__Task to complete__: Using the data beneath, show every line that includes the word "names".

Dataset excerpts:
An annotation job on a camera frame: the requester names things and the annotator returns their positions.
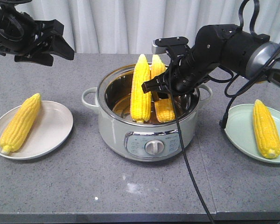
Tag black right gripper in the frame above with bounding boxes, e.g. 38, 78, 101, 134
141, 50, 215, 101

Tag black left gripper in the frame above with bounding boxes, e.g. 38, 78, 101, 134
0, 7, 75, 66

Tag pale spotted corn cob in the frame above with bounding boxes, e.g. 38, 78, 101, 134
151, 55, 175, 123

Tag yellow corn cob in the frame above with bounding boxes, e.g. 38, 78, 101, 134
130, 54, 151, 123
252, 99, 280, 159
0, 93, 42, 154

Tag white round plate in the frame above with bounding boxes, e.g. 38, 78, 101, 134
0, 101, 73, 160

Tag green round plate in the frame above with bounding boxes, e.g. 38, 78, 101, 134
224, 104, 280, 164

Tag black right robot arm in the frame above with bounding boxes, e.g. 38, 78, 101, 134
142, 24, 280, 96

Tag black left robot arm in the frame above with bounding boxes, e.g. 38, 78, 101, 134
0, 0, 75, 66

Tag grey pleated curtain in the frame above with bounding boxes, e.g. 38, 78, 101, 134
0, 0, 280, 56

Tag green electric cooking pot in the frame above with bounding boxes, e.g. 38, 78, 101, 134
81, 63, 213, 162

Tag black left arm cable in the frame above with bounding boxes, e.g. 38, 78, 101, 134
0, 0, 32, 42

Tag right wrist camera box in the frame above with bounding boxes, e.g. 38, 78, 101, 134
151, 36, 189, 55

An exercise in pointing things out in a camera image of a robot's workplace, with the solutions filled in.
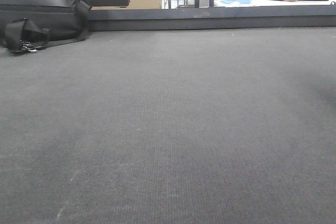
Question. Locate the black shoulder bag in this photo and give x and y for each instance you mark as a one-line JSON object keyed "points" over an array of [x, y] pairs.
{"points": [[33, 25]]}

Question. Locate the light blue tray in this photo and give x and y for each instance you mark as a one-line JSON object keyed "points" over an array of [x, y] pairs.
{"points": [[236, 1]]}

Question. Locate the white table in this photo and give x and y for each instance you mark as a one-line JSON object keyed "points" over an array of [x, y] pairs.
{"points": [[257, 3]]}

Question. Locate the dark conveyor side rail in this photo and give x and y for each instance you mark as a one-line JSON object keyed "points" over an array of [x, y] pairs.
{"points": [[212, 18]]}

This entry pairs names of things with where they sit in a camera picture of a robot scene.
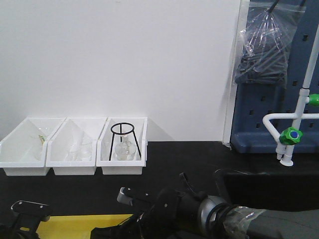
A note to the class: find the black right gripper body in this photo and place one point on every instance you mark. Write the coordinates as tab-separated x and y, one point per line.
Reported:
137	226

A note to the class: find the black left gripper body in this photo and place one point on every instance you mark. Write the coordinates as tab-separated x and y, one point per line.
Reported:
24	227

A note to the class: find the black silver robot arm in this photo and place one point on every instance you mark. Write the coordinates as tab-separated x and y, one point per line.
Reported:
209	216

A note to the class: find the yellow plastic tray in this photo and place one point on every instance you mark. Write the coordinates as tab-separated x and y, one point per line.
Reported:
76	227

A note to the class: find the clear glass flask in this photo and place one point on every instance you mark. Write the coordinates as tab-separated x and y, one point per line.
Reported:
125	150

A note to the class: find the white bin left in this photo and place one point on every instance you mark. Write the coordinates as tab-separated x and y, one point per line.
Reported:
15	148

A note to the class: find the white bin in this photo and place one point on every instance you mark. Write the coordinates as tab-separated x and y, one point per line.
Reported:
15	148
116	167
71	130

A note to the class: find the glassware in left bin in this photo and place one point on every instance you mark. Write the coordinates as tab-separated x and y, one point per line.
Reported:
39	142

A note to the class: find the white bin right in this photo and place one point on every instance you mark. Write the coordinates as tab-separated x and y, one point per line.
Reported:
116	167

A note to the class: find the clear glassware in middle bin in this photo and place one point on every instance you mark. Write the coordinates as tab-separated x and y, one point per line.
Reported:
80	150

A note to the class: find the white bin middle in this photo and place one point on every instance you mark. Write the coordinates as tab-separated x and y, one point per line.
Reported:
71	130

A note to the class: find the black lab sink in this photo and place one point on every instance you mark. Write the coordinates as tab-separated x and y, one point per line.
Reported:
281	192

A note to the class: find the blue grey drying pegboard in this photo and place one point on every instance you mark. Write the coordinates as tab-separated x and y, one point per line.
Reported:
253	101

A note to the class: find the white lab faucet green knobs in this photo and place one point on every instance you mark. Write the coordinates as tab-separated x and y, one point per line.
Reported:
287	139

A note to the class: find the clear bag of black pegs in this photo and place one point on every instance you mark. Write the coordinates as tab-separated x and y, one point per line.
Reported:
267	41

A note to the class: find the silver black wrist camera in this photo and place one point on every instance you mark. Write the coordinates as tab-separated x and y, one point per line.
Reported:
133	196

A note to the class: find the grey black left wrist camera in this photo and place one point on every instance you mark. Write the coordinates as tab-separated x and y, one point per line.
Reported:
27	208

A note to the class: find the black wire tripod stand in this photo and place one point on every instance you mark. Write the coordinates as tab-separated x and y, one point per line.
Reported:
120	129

__Response to this exercise__:
An annotation job on a camera frame: the requester names things and the annotator returns their positions.
This entry pairs names of things with where they sit in a camera picture of a robot scene.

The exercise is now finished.